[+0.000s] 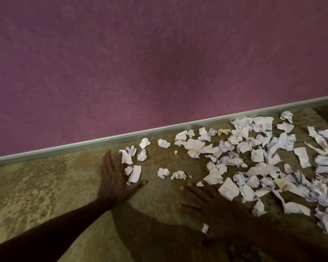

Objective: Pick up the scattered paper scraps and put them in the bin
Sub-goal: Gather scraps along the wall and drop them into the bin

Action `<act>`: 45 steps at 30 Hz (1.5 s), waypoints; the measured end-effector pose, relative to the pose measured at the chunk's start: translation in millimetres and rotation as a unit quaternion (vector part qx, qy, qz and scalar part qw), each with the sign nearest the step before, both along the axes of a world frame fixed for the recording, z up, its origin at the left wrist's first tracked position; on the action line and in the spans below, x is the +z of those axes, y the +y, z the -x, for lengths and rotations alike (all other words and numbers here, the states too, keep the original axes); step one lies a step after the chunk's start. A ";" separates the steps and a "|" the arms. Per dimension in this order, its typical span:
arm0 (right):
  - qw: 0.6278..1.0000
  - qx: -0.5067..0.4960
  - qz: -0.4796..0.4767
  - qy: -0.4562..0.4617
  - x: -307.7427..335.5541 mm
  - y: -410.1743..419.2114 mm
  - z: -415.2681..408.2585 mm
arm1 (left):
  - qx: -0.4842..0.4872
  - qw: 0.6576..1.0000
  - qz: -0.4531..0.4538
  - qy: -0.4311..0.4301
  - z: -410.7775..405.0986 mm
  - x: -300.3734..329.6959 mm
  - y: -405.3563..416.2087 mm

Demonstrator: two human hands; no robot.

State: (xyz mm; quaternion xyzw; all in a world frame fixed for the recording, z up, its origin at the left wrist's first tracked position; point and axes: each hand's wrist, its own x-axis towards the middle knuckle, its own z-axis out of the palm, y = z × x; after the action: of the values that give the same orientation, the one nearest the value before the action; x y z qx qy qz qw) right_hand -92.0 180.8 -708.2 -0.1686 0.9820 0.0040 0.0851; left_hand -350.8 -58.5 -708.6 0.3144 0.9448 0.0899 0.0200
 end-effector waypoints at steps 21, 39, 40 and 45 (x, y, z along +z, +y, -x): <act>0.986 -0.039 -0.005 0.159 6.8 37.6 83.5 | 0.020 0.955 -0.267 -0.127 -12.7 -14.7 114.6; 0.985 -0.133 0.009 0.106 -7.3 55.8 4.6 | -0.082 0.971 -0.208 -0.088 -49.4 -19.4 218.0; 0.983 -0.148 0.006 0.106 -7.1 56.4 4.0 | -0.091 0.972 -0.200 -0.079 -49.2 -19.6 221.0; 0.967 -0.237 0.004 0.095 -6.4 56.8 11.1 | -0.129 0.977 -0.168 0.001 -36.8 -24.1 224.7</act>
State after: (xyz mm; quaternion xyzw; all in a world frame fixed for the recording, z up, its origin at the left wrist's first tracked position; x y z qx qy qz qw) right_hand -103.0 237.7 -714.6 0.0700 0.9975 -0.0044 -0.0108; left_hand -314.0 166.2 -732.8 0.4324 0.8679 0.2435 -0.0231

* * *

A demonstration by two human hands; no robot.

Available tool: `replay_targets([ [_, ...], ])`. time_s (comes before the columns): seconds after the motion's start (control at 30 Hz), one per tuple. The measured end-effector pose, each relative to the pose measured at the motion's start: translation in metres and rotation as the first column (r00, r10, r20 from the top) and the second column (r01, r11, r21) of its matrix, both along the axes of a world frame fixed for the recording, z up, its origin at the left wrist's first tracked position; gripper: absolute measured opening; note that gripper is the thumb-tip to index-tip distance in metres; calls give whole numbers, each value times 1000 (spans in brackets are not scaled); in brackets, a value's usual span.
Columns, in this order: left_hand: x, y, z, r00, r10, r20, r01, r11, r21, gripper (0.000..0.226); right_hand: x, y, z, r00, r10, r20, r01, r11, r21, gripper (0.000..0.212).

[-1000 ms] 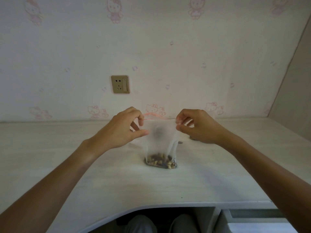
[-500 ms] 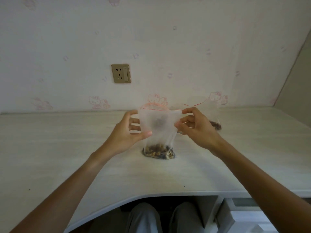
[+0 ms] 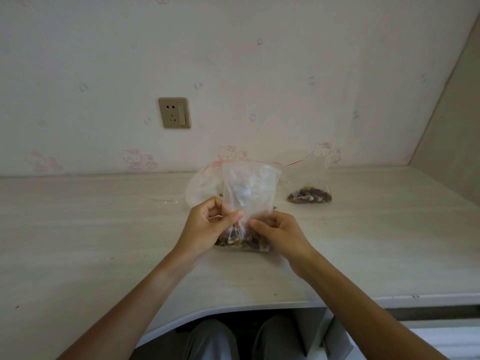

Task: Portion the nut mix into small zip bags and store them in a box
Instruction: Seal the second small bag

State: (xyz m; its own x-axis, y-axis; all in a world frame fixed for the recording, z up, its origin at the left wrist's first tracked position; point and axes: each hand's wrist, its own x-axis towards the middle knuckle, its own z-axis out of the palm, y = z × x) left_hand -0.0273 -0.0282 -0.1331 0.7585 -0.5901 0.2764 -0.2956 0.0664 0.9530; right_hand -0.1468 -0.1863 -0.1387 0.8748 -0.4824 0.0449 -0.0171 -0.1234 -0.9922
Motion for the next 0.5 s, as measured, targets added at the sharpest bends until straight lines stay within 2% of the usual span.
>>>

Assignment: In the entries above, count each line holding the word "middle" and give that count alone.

Reply to the exercise: 2